# Conflicting indicators (or are they?)



## crypto (23 October 2014)

Hello,

I've done some reading of late regarding the apparent importance of Volume when looking at entry and exit points. What I have seen seems to indicate that that measurements of Volume can be very important, perhaps the most important indicators.

See the attached image. Am I reading things incorrectly or are the Volume indicators going against what the MACD, Momentum and RSI indicators seem to be saying? The latter three seem to be telling me that things are looking up for this stock, but the decrease in recent Volume and the Oscillator appear to be saying that there is a lack of support for the uptrend to continue.

TIA 



	

		
			
		

		
	
IA


----------



## Trembling Hand (23 October 2014)

crypto said:


> but the decrease in recent Volume and the Oscillator appear to be saying that there is a lack of support for the uptrend to continue.




Actually the way I read it a stock that goes up on low volume suggest a lack of supply. Which is 180 degrees from your reading.


----------



## pixel (23 October 2014)

G'Day crypto;

a couple of pointers, fwiw:
MACD, RSI, Momentum are essentially measuring the same thing. You can use different time frames, but that would merely mean you're planning for different holding periods and associated risk profiles.

With that in mind, your three momentum indicators, pointing upwards, should not be counted as three positives, against one negative, but only as 1:1 - suggesting uncertainty and indecision. (I am not familiar with the exact algorithm of IC's Accu/Distrib indicator, so I won't comment on it possibly being the 4th momentum derivative.)

One thing I recognised very early in my t/a training: If I use too many indicators of one factor, the result will be skewed. Therefore, I selected only one indicator of each class and stuck with that choice across the entire spectrum. The three categories that - IMHO - describe the strength of a trading trend are -

momentum
volume
volatility.
Momentum describes the direction in which the price is moving; associated volume tells the mass behind a move; and volatility measures the risk of success or failure - depending on whether the momentum is headed in my direction or works against me. When these three are all in agreement, the chances for a successful trade are at the highest. Never 100%, but changes will show up early enough to provide reasonably early warning for me to activate Plan B.


----------



## tech/a (23 October 2014)

Trembling Hand said:


> Actually the way I read it a stock that goes up on low volume suggest a lack of supply. Which is 180 degrees from your reading.

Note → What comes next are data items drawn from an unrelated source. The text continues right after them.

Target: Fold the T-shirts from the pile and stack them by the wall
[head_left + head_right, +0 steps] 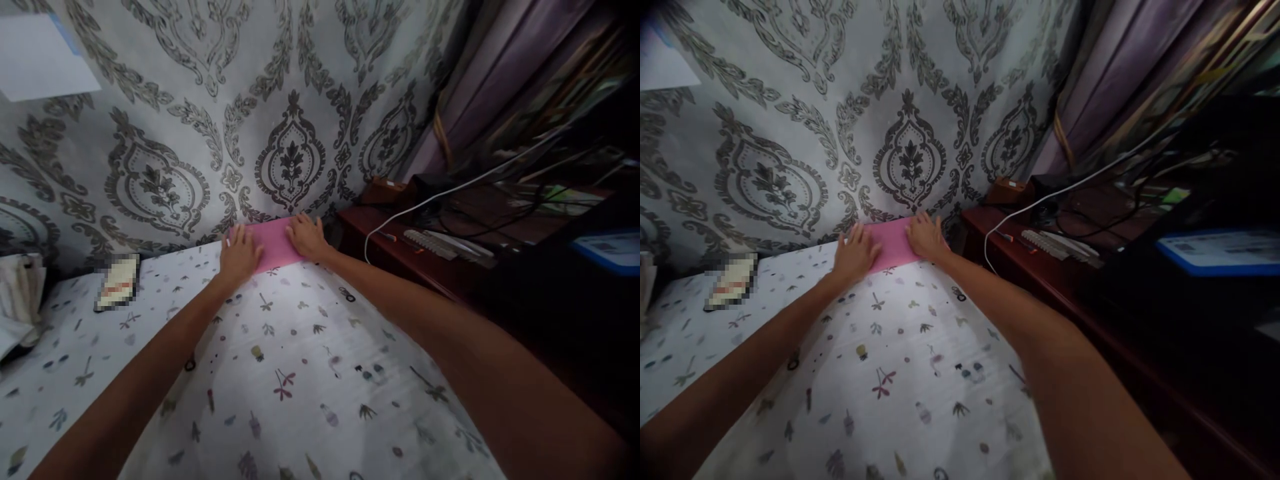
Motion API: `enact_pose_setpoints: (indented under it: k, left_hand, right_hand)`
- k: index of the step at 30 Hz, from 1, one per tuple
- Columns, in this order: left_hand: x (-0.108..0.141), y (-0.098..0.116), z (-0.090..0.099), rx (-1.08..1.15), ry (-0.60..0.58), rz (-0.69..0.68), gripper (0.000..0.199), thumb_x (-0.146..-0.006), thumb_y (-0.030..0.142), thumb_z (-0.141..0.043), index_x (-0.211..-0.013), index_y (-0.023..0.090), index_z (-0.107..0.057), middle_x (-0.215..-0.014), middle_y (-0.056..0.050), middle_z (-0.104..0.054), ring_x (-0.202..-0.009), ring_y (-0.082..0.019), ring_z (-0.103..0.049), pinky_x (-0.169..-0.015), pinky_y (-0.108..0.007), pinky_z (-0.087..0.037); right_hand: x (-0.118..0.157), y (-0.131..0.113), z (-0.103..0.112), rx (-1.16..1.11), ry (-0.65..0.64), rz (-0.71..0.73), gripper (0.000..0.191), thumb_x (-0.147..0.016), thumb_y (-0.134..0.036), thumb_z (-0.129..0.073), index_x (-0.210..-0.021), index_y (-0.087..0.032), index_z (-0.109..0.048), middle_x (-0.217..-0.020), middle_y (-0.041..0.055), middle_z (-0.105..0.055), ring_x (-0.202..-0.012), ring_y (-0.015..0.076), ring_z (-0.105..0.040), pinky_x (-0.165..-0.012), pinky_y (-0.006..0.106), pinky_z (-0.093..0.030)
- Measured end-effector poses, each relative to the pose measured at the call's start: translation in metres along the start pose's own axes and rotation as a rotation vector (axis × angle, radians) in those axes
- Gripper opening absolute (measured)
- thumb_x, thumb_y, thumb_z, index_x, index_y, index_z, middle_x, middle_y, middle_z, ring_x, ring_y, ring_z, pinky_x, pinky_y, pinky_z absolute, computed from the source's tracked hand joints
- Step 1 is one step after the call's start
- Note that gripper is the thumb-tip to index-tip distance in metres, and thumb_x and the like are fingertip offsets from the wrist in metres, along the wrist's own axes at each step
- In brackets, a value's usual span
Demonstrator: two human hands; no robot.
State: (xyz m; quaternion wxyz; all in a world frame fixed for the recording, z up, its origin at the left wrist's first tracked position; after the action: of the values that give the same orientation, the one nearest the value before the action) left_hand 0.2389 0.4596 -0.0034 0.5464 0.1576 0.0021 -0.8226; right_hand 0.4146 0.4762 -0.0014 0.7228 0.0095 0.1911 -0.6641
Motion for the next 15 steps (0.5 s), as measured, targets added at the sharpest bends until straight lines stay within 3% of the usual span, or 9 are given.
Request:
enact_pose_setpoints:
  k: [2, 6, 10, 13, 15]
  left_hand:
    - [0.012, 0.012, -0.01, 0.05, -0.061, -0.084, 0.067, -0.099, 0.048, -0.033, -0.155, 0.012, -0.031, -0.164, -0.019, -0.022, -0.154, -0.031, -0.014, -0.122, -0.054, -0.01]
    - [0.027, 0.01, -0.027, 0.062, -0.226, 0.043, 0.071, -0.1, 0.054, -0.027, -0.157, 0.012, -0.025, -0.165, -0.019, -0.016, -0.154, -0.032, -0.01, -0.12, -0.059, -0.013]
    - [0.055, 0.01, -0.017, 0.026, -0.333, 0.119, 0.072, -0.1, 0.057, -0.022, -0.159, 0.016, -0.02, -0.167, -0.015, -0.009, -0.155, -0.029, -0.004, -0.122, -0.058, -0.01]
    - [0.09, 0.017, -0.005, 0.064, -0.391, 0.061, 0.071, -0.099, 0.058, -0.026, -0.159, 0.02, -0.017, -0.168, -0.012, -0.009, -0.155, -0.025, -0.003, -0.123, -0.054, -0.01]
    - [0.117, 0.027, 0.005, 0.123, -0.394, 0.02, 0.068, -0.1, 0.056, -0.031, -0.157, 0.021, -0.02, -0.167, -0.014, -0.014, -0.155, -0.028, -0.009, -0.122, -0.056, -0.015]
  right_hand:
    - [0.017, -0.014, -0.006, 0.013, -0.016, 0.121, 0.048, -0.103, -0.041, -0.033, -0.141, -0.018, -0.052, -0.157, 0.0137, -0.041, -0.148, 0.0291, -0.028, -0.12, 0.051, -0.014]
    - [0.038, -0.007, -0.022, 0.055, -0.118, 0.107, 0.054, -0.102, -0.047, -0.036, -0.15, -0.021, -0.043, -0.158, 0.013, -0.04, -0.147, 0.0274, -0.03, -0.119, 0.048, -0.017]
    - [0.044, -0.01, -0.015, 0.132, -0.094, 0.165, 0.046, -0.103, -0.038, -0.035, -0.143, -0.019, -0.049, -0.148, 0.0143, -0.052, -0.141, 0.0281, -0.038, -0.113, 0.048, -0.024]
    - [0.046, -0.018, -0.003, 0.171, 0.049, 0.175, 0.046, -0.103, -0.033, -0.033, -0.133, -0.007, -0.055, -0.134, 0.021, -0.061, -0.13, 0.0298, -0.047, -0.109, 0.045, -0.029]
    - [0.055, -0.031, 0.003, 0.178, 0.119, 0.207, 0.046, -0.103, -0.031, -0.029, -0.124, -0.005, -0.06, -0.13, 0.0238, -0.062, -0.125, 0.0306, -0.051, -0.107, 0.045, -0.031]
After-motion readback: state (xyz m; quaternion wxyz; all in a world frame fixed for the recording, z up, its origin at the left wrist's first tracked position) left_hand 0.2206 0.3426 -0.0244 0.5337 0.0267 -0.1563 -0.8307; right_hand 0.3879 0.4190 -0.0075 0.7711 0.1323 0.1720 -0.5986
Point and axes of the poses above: each hand's wrist, its own x-axis away from the middle knuckle, its own z-axis out of the back of the hand, y = z × x, the point moved 9 cm from there along -x, towards the middle knuckle
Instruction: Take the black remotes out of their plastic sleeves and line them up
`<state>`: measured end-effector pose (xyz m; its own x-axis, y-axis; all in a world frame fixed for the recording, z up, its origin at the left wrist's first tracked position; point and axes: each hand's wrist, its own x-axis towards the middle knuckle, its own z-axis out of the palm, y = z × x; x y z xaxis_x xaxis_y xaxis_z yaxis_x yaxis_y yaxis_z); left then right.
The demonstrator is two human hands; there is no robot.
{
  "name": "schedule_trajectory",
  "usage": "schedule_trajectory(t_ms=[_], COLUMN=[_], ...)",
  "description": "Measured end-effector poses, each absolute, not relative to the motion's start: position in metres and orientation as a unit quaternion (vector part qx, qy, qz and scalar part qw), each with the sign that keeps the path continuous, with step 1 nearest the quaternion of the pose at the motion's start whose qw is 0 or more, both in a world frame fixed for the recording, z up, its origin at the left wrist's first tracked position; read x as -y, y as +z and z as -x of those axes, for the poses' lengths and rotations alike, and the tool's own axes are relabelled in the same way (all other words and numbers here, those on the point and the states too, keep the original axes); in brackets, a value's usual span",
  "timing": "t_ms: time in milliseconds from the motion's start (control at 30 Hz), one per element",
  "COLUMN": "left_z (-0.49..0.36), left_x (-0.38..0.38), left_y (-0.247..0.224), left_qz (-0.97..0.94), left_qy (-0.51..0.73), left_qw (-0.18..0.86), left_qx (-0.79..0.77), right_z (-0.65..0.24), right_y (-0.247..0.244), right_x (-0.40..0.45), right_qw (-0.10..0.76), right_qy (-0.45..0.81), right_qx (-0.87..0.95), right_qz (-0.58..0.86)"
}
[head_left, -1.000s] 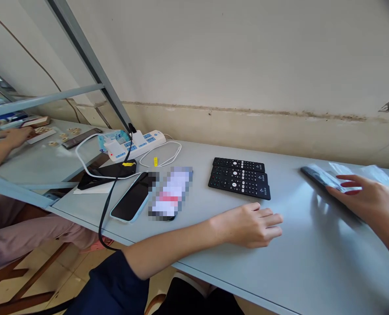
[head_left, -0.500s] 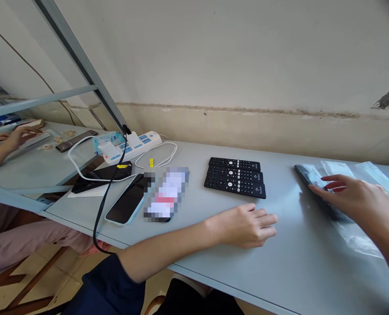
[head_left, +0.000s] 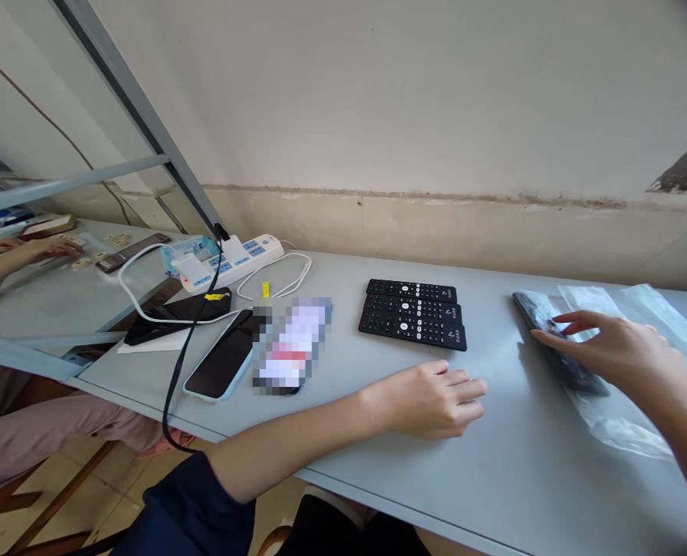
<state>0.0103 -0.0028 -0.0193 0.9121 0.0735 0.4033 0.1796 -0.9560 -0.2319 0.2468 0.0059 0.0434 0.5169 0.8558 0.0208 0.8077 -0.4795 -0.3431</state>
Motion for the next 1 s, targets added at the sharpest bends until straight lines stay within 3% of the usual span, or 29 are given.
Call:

And in perfect harmony with mine!



> I've done some reading of late regarding the apparent importance of Volume when looking at entry and exit points. What I have seen seems to indicate that that measurements of Volume can be very important, perhaps the most important indicators.




And here is the RUB.

From 15 yrs as a VSA (Volume Spread analysis) exponent I've learnt a lot about volume.
The first thing you do is throw *EVERYTHING* you *THINK* you know about volume and what you read in books and start on the long journey of actually being able to read volume INCONTEXT to a chart.

Pixel is also correct in his observation re indicators.


----------



## crypto (23 October 2014)

Thanks for the quick replies



Trembling Hand said:


> Actually the way I read it a stock that goes up on low volume suggest a lack of supply. Which is 180 degrees from your reading.




OK. What about the Oscillator? According to this quote, its direction south indicates that the current trend is heading for a reversal:

(From the Investopedia website)



> A positive value suggests there is enough market support to continue driving price activity in the direction of the current trend. A negative value suggests there is a lack of support, that prices may begin to become stagnant or reverse.




Or am I mis-understanding what the Oscillator is saying?

@Pixel

Thanks. I always found it quite re-assuring to look at Momentum MACD and RSI, especially when the were all looking similar. It kinda made me think that I was on the right path regarding predicting where a stock was heading. 

But now I know why 

Volitility is next on my list of things to come to grips with. Right after I sort out my understanding of Volume.

@tech/a

Thanks. I actually had no real idea of the importance of volume until very recently. I guess then if the best way to come to grips with it is by looking at it in context, then I guuess I will be back here asking more questions. 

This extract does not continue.